B&NES Cabinet has confirmed the decision NOT to go ahead with the proposed East of Bath car park on Bathampton Meadows.
Members also agreed to continue implementing new opportunities to address the issues of traffic and transport in Bath, particularly to the east of the city.
The Cabinet decision reiterates its commitment to reduce congestion on arterial routes, improve air quality and support economic growth.
Some of the measures set out by the Council include:
- working with Highways England and the West of England Combined Authority (WECA) to reduce to a minimum through traffic from Bath including looking at a possible eastern relief road;
- holding discussions with the West of England and South Glos Council about improving the signage and route to and from Lansdown P&R, particularly at the junction of Freezing Hill Lane and the A420, to make Lansdown a more convenient option for those travelling from the M4/A46 and enable potential future expansion;
- improving access to Odd Down P&R by repositioning the bus lane and opening it up to cars accessing the P&R, again enabling potential greater use of this existing site in future years;
- holding further discussions with Wiltshire about potential opportunities further out from the city, potentially linked to an extended MetroWest rail service;
- undertaking a scoping study for a light rail (tram) system in Bath and whether this could open up future opportunities to remove vehicles from the city;
- improving walking and cycling routes;
- undertaking a study of ‘School Run’ transport needs and solutions and consider any further opportunities to expand the Council’s existing ‘safe routes to school’ programme.
Leader of the Council, Councillor Tim Warren (Conservative, Mendip) said: “Improving transport and tackling Bath’s traffic problems remain one of our highest priorities, which is why we have set out a range of measures aimed at addressing this important issue.
This includes reducing through traffic in the city, looking into the feasibility of a light-rail tram system, improving access routes to our existing Park & Rides, investing in local rail services, and holding further discussions with neighbouring councils about potential opportunities further out from the city.
“It’s no secret that the eastern Park & Ride has long been a challenging issue for the city, with strong views on both sides of the debate.

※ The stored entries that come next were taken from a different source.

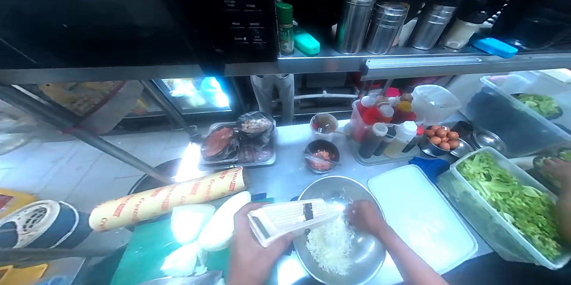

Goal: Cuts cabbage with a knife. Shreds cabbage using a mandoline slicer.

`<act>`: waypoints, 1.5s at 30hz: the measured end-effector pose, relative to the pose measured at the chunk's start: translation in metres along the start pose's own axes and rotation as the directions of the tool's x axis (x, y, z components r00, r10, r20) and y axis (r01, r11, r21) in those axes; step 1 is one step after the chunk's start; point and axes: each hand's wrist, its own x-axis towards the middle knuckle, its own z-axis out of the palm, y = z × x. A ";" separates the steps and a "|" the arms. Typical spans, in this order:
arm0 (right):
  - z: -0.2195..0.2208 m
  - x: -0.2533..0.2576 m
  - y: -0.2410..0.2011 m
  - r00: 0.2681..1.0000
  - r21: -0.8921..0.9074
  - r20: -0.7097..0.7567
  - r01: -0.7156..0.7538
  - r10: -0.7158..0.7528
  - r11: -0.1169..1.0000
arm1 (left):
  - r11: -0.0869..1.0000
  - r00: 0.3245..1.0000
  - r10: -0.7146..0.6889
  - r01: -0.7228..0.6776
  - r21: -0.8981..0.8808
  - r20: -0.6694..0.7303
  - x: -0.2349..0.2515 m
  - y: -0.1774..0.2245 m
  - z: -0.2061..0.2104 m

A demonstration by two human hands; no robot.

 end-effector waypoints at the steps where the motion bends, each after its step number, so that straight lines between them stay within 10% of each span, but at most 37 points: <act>1: 0.006 -0.003 -0.007 0.999 -0.236 0.032 -0.020 0.028 0.972 | 1.000 1.000 0.001 -0.001 -0.005 0.002 0.000 0.001 0.000; 7: 0.038 -0.002 -0.009 0.996 -0.546 -0.026 -0.081 0.080 0.834 | 0.999 0.999 -0.028 0.028 -0.021 -0.018 -0.006 0.000 -0.007; 11: 0.013 -0.001 0.004 0.992 0.103 -0.090 -0.081 0.091 0.991 | 0.999 0.999 -0.039 0.039 -0.017 -0.027 -0.008 0.002 -0.012; 14: -0.002 -0.017 0.010 0.990 0.879 0.074 -0.120 0.117 0.462 | 0.998 0.998 -0.057 0.055 -0.043 -0.039 -0.008 0.002 -0.014; 17: 0.000 -0.030 0.023 0.986 0.980 0.160 -0.164 -0.049 -0.109 | 0.997 0.998 -0.055 0.053 -0.059 -0.038 -0.006 0.002 -0.011; 20: 0.007 -0.030 0.026 0.978 0.926 0.165 -0.197 -0.125 -0.323 | 0.998 0.999 -0.036 0.034 -0.056 -0.030 -0.003 0.002 -0.006; 22: 0.008 -0.027 0.024 0.984 0.963 0.165 -0.176 -0.071 -0.205 | 0.997 0.999 -0.028 0.027 -0.066 -0.017 -0.002 0.001 -0.004; 25: 0.002 -0.023 0.016 0.983 0.917 0.174 -0.185 0.061 0.354 | 0.998 0.999 -0.033 0.032 -0.055 -0.008 0.000 0.003 -0.001; 28: 0.009 -0.016 0.018 0.990 0.301 0.129 -0.099 0.063 0.948 | 0.999 1.000 -0.028 0.027 -0.039 -0.012 0.000 0.005 -0.002; 31: 0.024 -0.021 0.004 0.980 -0.265 0.181 -0.030 0.080 0.964 | 0.999 1.000 -0.026 0.026 -0.026 -0.011 -0.002 0.002 -0.003; 34: 0.038 -0.029 -0.008 0.969 -0.460 0.202 -0.032 0.140 0.887 | 0.999 0.999 -0.043 0.043 -0.027 -0.017 -0.006 -0.001 -0.004; 39: 0.025 -0.026 -0.006 0.962 -0.393 0.240 -0.027 0.131 0.919 | 0.998 0.998 -0.050 0.050 -0.032 -0.027 -0.007 -0.006 -0.008; 45: -0.010 -0.018 -0.004 0.996 -0.162 -0.041 -0.088 0.083 0.983 | 0.998 0.997 -0.062 0.061 -0.027 -0.034 -0.006 -0.007 -0.007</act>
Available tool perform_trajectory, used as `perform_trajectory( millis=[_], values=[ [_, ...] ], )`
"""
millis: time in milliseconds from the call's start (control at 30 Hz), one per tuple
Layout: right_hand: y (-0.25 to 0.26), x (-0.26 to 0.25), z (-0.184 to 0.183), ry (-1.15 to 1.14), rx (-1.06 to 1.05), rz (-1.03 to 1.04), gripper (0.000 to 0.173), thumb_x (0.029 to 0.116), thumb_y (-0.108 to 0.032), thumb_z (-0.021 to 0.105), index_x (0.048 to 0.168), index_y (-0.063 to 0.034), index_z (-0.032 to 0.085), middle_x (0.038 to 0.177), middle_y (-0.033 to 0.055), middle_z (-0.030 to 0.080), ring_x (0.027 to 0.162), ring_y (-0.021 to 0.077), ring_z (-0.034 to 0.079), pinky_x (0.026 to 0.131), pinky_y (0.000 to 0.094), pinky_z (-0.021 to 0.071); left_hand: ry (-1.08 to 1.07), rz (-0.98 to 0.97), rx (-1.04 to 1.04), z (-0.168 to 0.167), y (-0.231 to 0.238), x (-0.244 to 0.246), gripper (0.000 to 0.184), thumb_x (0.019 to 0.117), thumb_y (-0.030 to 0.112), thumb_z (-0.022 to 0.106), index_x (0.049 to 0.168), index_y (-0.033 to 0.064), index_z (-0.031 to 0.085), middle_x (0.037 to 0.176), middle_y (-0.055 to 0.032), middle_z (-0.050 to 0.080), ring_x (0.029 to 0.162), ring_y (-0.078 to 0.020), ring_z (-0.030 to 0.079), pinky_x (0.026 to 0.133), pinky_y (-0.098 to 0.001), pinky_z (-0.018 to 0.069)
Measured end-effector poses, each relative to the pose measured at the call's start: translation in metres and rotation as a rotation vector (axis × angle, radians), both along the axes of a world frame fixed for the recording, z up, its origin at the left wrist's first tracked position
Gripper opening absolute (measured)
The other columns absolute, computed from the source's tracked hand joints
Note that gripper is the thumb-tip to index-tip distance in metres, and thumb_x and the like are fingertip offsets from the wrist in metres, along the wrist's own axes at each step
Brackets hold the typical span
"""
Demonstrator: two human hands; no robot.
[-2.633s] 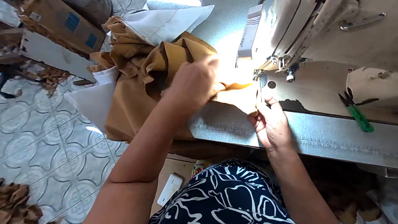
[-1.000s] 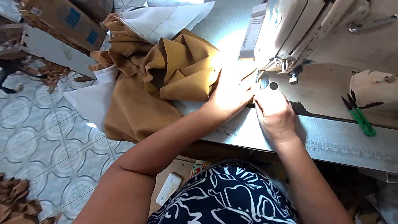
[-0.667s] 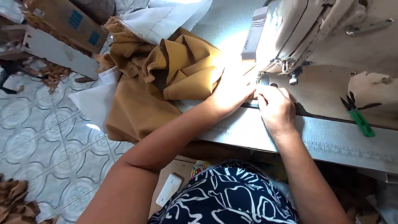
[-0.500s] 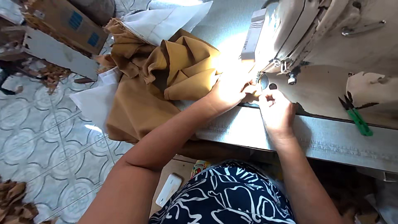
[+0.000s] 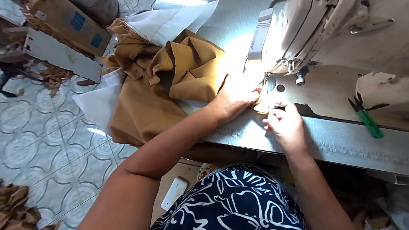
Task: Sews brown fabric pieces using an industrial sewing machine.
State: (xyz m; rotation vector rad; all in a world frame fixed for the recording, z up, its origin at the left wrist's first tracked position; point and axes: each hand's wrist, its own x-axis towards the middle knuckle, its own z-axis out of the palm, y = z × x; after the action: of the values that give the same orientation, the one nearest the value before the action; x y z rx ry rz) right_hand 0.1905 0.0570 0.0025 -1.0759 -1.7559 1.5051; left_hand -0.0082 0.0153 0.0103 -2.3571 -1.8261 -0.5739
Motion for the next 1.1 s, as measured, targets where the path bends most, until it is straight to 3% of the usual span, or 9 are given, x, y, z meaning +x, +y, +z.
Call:
perform_trajectory(
  millis=[33, 100, 167, 233, 333, 533, 733, 933, 1100],
  values=[
    [-0.001, 0.001, -0.005, -0.121, 0.277, 0.023, 0.041, 0.0892, 0.002, 0.064, 0.129, -0.0026, 0.055, 0.103, 0.0028, 0.071, 0.077, 0.0049, 0.066, 0.068, 0.0221, 0.0564, 0.013, 0.001, -0.015, 0.000, -0.001, 0.000, 0.016, 0.0956, 0.004, 0.061, 0.102, 0.0117, 0.074, 0.121, -0.0058, 0.072, 0.117, -0.0305, 0.064, 0.097, -0.0568, 0.0463],
    [0.003, -0.001, -0.008, -0.303, 0.698, 0.014, 0.030, 0.0899, -0.006, 0.071, 0.120, -0.0035, 0.071, 0.109, 0.0133, 0.071, 0.091, 0.0223, 0.070, 0.076, 0.0387, 0.0587, 0.019, -0.035, -0.005, -0.002, 0.000, -0.002, 0.018, 0.0955, 0.001, 0.059, 0.101, 0.0115, 0.074, 0.119, -0.0050, 0.072, 0.115, -0.0295, 0.065, 0.096, -0.0544, 0.0469],
    [0.008, 0.000, -0.013, -0.364, 0.910, 0.048, 0.018, 0.0950, -0.012, 0.069, 0.111, -0.0092, 0.078, 0.113, 0.0147, 0.071, 0.105, 0.0311, 0.069, 0.085, 0.0435, 0.0579, 0.005, -0.100, 0.015, -0.003, 0.001, -0.005, 0.022, 0.0968, -0.001, 0.056, 0.099, 0.0109, 0.074, 0.118, -0.0045, 0.072, 0.115, -0.0283, 0.063, 0.096, -0.0497, 0.0475],
    [0.011, 0.004, -0.023, -0.366, 1.017, 0.096, 0.017, 0.0959, -0.012, 0.066, 0.105, -0.0086, 0.079, 0.114, 0.0116, 0.075, 0.110, 0.0322, 0.069, 0.090, 0.0425, 0.0569, 0.012, -0.157, 0.018, -0.004, -0.001, -0.010, 0.026, 0.0994, 0.000, 0.052, 0.099, 0.0117, 0.076, 0.120, -0.0025, 0.073, 0.121, -0.0262, 0.064, 0.099, -0.0475, 0.0488],
    [0.011, 0.010, -0.031, -0.378, 1.089, 0.132, 0.018, 0.0963, -0.010, 0.063, 0.103, -0.0060, 0.078, 0.115, 0.0105, 0.075, 0.105, 0.0310, 0.069, 0.087, 0.0412, 0.0551, 0.053, -0.176, -0.006, -0.007, -0.005, -0.016, 0.029, 0.1030, 0.004, 0.048, 0.106, 0.0137, 0.075, 0.121, -0.0006, 0.074, 0.126, -0.0261, 0.061, 0.101, -0.0502, 0.0452],
    [0.008, 0.011, -0.028, -0.460, 1.140, 0.157, 0.019, 0.0975, -0.010, 0.061, 0.107, -0.0051, 0.077, 0.122, 0.0108, 0.072, 0.107, 0.0321, 0.067, 0.085, 0.0426, 0.0547, 0.090, -0.167, -0.081, -0.004, -0.006, -0.014, 0.039, 0.1031, 0.004, 0.048, 0.125, 0.0257, 0.072, 0.119, -0.0042, 0.071, 0.119, -0.0307, 0.061, 0.096, -0.0526, 0.0461],
    [0.010, 0.012, -0.029, -0.462, 1.152, 0.152, 0.017, 0.0958, -0.009, 0.063, 0.104, -0.0068, 0.078, 0.116, 0.0095, 0.074, 0.101, 0.0293, 0.068, 0.080, 0.0411, 0.0548, 0.079, -0.158, -0.096, -0.005, -0.007, -0.013, 0.037, 0.1034, 0.007, 0.049, 0.125, 0.0266, 0.072, 0.122, -0.0038, 0.071, 0.121, -0.0314, 0.061, 0.095, -0.0546, 0.0466],
    [0.019, 0.009, -0.028, -0.441, 1.118, 0.159, 0.016, 0.0958, -0.010, 0.063, 0.101, -0.0070, 0.078, 0.116, 0.0090, 0.075, 0.107, 0.0300, 0.069, 0.085, 0.0422, 0.0560, 0.088, -0.145, -0.117, -0.004, 0.002, -0.017, 0.039, 0.1023, 0.005, 0.049, 0.124, 0.0275, 0.073, 0.123, -0.0044, 0.069, 0.117, -0.0305, 0.060, 0.096, -0.0522, 0.0454],
    [0.035, -0.002, -0.026, -0.419, 1.090, 0.146, 0.019, 0.0993, -0.012, 0.062, 0.107, -0.0079, 0.079, 0.117, 0.0084, 0.075, 0.109, 0.0298, 0.069, 0.087, 0.0424, 0.0565, 0.053, -0.111, -0.063, -0.008, 0.018, -0.025, 0.037, 0.1032, 0.007, 0.049, 0.123, 0.0258, 0.074, 0.122, -0.0059, 0.070, 0.117, -0.0293, 0.062, 0.100, -0.0548, 0.0435]
  ],
)
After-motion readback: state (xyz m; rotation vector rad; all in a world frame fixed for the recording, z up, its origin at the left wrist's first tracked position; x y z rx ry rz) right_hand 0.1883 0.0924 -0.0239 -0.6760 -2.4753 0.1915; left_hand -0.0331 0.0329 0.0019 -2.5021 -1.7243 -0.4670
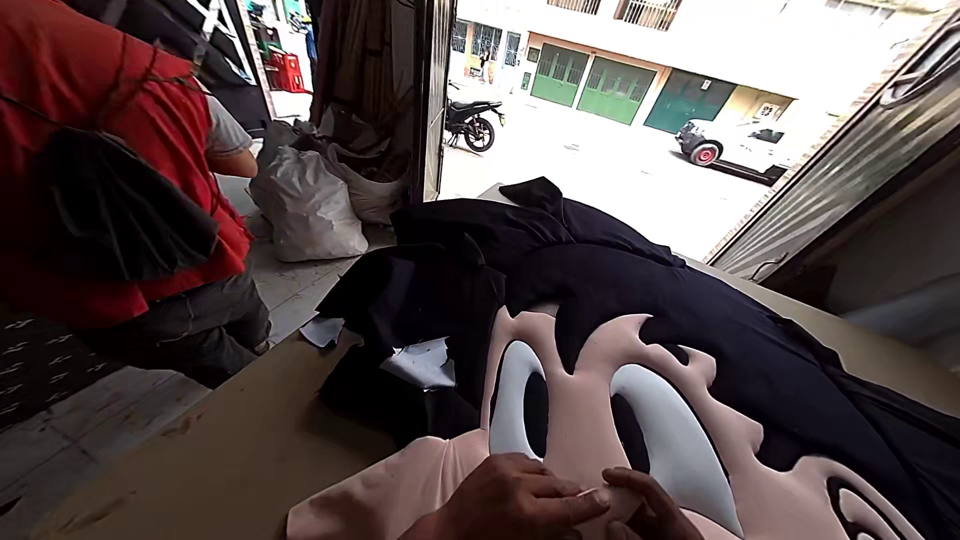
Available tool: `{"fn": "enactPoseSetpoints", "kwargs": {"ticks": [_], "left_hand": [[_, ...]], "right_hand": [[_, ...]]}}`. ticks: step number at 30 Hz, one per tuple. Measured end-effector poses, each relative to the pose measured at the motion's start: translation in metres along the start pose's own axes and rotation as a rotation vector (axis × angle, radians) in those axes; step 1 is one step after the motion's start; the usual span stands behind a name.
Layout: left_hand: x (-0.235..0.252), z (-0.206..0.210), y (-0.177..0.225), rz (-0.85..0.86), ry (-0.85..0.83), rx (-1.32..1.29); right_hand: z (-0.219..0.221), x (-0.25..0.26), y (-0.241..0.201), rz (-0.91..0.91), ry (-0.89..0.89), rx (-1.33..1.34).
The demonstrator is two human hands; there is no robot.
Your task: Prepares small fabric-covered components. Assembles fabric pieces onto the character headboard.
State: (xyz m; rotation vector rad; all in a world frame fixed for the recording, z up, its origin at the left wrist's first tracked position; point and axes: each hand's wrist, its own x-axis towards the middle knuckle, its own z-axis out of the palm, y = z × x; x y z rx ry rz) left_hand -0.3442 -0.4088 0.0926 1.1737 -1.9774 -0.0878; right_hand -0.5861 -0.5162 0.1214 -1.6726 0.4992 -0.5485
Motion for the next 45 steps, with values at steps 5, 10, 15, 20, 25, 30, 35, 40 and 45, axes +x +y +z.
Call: {"fn": "enactPoseSetpoints", "kwargs": {"ticks": [5,10,15,20,25,30,35,40,45], "left_hand": [[0.058,-0.024,-0.122,-0.140,0.074,0.156],[0.081,-0.065,-0.298,-0.722,-0.197,0.434],[0.086,-0.037,-0.365,-0.648,-0.276,0.479],[0.079,-0.027,-0.368,-0.553,-0.263,0.526],[0.077,-0.024,-0.371,-0.463,-0.243,0.547],[0.075,-0.023,-0.371,-0.416,-0.186,0.555],[0.075,-0.024,-0.371,-0.410,-0.185,0.541],[0.073,-0.023,-0.371,-0.364,-0.172,0.524],[0.072,-0.023,-0.372,-0.307,-0.176,0.511]], "right_hand": [[-0.043,0.090,-0.028,-0.009,0.268,-0.142],[-0.109,0.195,-0.033,0.062,0.251,-0.369],[-0.132,0.318,0.003,0.221,0.184,-0.647],[-0.138,0.412,0.083,0.351,0.053,-0.704],[-0.120,0.443,0.099,0.520,-0.167,-0.649],[-0.122,0.454,0.110,0.325,-0.218,-0.958],[-0.132,0.450,0.117,0.124,-0.261,-1.146],[-0.128,0.434,0.137,0.001,-0.125,-1.248],[-0.124,0.418,0.152,-0.222,-0.080,-1.116]]}}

However, after talking with engineers, visiting the locations again and discussing options with our partners, we have taken this decision – which recognises the wider picture and incorporates the broadest view of new opportunities.”
Councillor Mark Shelford (Conservative, Lyncombe), Cabinet Member for Transport and Highways, said: “I have asked our officers to look at setting out alternative transport and travel schemes that can be considered to reduce the levels of congestion on the roads in the east of the city and subsequently included in a delivery plan. We are conscious of the impact of too much traffic on too few roads, particularly at peak times, and committed to dealing with the issues.
“No single transport initiative in isolation has the power to transform our travel choices, cut congestion, improve air quality or ease parking issues. That is why we also asked officers to review all of the potential transport initiatives as well as new opportunities from trams to the possibility of increasing the frequency of rail services to the east.
“One of the game changers is the formation of the West of England Combined Authority (WECA). Over the next 30 years, £1bn of investment from central government and other sources will be made available to support the economic growth of our region. This level of investment unlocks opportunities at a scale not seen before and we need to factor this into our long term planning.”